Die Alz-List USA gibt es nun in unveränderter Form seit vielen Jahren. Der Grund dafür ist, daß deren Gastgeber
nur und ausschließlich das Verteilen der Mails durchführt. Das Statut der Liste erlaubt keine Änderung, auch weil der
Staat, so habe ich es verstanden, Gelder dafür zur Verfügung gestellt hat.
Dies genügt uns nicht! Die Mailinglisten sind ein Steinchen im Mosaik, allerdings ein sehr wichtiges. Aber wir
dürfen nicht auf dem Iststand beharren, müssen unsere Ziele weiterverfolgen. Als da sind:
eMail per Fax an Alzheimer-Gesellschaften, die keinen Internetanschluß haben
Alzheimer-Gesellschaften, die ins Netz wollen, notfalls als Sponsor beistehen (Modem, ISDN-Karte, Telefongebühren)
Sponsoren für die Alzheimer-Gesellschaften finden, die einen PC etc. anschaffen wollen (gebrauchte, ausgemusterte
PCs genügen für den Anfang, um am eMail-Verkehr teilzunehmen)

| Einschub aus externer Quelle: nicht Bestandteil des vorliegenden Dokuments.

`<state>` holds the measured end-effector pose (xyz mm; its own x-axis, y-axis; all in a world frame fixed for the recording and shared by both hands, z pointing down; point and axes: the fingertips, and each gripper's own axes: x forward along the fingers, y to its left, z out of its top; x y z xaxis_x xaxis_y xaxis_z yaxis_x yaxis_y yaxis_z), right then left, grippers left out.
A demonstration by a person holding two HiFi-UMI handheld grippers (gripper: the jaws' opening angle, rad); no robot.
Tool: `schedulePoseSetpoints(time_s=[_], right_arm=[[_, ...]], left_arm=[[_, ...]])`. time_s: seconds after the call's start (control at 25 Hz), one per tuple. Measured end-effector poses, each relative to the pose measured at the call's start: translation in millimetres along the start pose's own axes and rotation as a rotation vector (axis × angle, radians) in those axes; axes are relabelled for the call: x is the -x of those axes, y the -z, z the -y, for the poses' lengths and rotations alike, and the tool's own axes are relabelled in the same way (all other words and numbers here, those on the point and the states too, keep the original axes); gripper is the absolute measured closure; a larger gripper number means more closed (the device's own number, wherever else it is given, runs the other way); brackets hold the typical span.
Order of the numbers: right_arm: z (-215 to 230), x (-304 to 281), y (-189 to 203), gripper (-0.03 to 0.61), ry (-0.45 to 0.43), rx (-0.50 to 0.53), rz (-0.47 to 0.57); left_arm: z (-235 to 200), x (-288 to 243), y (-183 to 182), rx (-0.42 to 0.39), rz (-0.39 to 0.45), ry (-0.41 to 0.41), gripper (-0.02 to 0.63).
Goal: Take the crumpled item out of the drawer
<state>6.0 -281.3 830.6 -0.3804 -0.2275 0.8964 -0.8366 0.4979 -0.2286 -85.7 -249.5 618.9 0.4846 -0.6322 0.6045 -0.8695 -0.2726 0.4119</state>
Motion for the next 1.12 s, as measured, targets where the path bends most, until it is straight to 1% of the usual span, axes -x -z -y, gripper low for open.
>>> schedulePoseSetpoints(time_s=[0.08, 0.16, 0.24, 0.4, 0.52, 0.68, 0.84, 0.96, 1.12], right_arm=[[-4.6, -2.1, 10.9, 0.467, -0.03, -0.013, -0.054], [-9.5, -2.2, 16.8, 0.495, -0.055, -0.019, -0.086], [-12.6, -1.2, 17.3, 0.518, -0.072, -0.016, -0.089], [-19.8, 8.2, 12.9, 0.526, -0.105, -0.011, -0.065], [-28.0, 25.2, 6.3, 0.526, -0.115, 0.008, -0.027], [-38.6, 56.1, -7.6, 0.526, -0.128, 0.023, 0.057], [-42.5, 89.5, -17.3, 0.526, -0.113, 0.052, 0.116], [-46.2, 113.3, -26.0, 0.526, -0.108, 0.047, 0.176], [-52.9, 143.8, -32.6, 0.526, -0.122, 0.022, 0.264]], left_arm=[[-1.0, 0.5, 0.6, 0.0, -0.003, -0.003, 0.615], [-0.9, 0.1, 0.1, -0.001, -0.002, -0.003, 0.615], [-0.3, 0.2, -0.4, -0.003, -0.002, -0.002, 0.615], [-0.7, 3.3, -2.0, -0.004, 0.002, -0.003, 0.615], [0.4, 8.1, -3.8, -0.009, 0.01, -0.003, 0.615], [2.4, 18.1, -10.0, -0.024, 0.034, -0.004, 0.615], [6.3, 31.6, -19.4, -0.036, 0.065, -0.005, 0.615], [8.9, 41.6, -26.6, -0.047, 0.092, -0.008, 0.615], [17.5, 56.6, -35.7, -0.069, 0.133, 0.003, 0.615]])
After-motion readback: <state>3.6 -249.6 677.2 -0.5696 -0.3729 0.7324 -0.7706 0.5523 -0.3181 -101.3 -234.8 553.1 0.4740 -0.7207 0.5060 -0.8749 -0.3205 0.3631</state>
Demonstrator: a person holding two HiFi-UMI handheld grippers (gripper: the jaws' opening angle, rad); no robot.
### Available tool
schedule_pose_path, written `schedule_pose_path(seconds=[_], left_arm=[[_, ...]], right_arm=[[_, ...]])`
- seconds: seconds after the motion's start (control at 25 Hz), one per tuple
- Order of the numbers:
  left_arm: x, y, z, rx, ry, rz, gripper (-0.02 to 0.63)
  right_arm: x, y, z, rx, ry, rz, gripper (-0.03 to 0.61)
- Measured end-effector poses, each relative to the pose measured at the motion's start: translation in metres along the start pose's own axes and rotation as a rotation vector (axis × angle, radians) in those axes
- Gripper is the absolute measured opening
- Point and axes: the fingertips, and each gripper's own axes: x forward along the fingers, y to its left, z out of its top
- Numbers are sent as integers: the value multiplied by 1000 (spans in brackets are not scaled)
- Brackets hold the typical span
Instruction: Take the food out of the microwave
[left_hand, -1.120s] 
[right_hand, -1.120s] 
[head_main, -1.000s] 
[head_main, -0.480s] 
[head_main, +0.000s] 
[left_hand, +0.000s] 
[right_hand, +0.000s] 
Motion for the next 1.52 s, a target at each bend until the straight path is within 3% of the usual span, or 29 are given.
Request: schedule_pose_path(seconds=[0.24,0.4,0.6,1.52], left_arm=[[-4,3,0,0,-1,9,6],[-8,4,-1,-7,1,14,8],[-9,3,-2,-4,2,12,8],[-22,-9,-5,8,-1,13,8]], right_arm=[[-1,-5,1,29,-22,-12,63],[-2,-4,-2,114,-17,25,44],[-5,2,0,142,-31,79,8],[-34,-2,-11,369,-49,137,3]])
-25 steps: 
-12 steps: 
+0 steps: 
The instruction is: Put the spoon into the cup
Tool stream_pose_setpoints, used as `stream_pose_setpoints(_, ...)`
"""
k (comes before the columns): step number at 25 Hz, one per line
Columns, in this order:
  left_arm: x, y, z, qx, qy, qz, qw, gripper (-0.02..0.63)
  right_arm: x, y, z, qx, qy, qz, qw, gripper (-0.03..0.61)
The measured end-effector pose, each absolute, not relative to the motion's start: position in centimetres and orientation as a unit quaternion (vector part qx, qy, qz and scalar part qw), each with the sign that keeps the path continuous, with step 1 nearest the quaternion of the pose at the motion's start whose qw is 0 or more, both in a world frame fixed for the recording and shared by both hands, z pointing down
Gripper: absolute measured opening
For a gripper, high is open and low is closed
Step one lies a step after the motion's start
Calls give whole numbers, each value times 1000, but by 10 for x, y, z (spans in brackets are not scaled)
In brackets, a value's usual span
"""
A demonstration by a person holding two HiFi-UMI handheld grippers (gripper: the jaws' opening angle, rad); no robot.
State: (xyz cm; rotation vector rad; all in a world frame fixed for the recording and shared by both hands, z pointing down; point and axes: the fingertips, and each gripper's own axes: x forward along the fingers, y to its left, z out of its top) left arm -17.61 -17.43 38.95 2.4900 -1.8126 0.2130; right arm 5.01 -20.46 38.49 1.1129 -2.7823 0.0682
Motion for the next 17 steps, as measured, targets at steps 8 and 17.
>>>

Sponsoren für das Alzheimerforum finden. Dies wird sehr schwierig. Wegen der prekären Situation des
Krankenkassenbudgets werden die Medikamente Exelon und Aricept kaum verschrieben. Die Privatversicherung gibt es noch
nicht so lange, daß bei ihr viele Demenzkranke versichert wären. Der Löwenanteil der Demenzkranken ist in der
gesetzlichen Krankenversicherung. Ergo wird eine Bannerwerbung auf unseren Seiten den Firmen keine Mark bringen. Wenn
jemand Geld für das Alzheimerforum zur Verfügung stellt, darf er also keine Rückflüße erwarten. Viele Firmen
spenden an Bedürftige, einfach aus humanitären Gründen. Ehrlicherweise muß ich sagen, daß dann viele Menschen,
Gruppen und Vereinigungen sehr viel mehr bedürftig sind, als das Alzheimerforum.
Die Pharmafirma Eisai (Aricept) möchte ich besonders erwähnen. Sie sponsort Veranstaltungen der AAI, ermöglicht
pflegenden Angehörigen PC und Internetanschluß, um nur zwei Beispiele zu nennen.
Die AAI wird durch unsere Internet-Aktiväten weiter wachsen über das ganze Bundesgebiet, vielleicht auch die
anderen deutschsprachigen Gebiete. Die Grenze ist ja bereits überschritten mit mir in München, Sozialberatung in
Winsen, Betreuungsrechts-Spezialist in Bochum, Betreuter Urlaub in Zusammenarbeit mit Muenster - Listenmitglieder in
ganz Deutschland, in Dänemark, Österreich, Schweiz, den USA und Chile. Durch das Internet ist der Wohnort unwichtig
geworden.
Ein Ziel muß jetzt sein, daß die Mitglieder der Liste, die sich jetzt mit der alzfor-l identifizieren, diese
Identifikation auch auf den Veranstalter, die Alzheimer Angehörigen Initiative e.V. Berlin
ausdehnen. Wir können nur dann weiterwachsen, wenn uns der Rücken freigehalten wird. Und dafür brauchen wir den
Rückhalt einer Gemeinschaft wie die AAI es ist.
Begonnen am 28. Mai 1999, ergänzt am 12. Februar 2000 und 2. Dezember 2000.